Irish wages have grown by just 1.6% in eight years

However wages here were higher than several larger nations

Ireland, wages, growth, TUC, UK, average wage, OECD, Stephen Donnelly

A counterfeit money expert holds €20 banknotes at the German Federal Bank | Image: Jens Meyer / AP/Press Association Images

Wages in Ireland grew by 1.6% in real terms between 2007 and 2015, according to the British union TUC.

This is significantly below the average OECD increase of 6.7%.

The union examined wage falls in several economies, which showed Ireland had the 6th lowest rate of increase out of 29 OECD nations.

It also found that Greek, British and Portuguese workers saw the three biggest wage drops in the same period.
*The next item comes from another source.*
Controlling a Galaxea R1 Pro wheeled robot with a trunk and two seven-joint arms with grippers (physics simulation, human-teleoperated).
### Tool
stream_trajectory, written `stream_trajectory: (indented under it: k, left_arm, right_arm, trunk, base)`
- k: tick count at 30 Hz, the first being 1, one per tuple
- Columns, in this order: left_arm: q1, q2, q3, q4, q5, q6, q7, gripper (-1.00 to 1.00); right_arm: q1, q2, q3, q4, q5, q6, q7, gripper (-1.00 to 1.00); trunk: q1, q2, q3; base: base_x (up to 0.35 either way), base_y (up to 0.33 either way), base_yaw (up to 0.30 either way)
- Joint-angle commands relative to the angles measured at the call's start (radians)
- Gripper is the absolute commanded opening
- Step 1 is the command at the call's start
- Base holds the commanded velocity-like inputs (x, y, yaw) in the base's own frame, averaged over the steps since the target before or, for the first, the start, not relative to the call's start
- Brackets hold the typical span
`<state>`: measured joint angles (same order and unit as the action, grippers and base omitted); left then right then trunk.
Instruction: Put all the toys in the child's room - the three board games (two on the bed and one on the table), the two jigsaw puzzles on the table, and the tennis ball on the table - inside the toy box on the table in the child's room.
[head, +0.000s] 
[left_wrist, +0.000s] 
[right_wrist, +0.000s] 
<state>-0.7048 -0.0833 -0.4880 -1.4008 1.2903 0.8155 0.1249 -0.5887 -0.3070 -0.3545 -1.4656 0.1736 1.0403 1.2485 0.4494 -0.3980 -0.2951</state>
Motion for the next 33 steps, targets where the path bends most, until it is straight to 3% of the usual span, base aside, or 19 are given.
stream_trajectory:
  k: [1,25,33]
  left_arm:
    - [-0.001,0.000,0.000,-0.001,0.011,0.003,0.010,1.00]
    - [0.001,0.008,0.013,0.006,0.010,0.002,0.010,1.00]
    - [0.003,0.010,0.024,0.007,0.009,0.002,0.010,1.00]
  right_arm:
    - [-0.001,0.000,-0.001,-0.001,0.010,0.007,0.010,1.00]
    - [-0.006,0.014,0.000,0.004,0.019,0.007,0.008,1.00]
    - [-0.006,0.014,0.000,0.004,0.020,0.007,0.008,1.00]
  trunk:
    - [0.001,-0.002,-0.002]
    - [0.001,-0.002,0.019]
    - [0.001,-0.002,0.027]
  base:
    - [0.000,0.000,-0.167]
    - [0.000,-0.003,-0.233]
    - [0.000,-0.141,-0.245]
"By contrast, over the same eight-year period, real wages grew in Poland by 23%, in Germany by 14%, and in France by 11%," it says.

Other counties that saw high increases were Estonia, Slovakia, Switzerland, Sweden, Luxembourg and Canada.

The UK, Greece and Portugal were the only three OECD countries which saw real wages fall.

Stephen Donnelly of the Social Democrats says Ireland must be on track to reverse the falls in recent years.

"Continued low wage growth is not an option - or we are going to see, I believe, some of the social fracturing and some of the extremism that has begun to manifest in the UK and in the US," he told Newstalk Breakfast.

"We need to move towards a living wage - it seems like a very reasonable thing that anyone who goes out and works 36 or 40 hours a week should be able to earn enough money to live with dignity."

He says this has to be done in conjunction with employers.

Irish wages vs others

While OECD research from 2015 also shows that Irish average wages were higher than several of our neighbours.

Ireland had an average wage US$46,074 for 2015 - this is higher than numerous countries including Spain, Finland, Italy, Japan, France, the UK and Germany.

While Switzerland, the US and Luxembourg had the highest average wage - ranging from US$58,389 to $US60,369.

Average wages are calculated by dividing the national-accounts-based total wage bill by the average number of employees in the economy.

This is then multiplied by the ratio of the average usual weekly hours per full-time employee to the average usually weekly hours for all employees.

This indicator is then measured in US dollars using 2012 as a base year.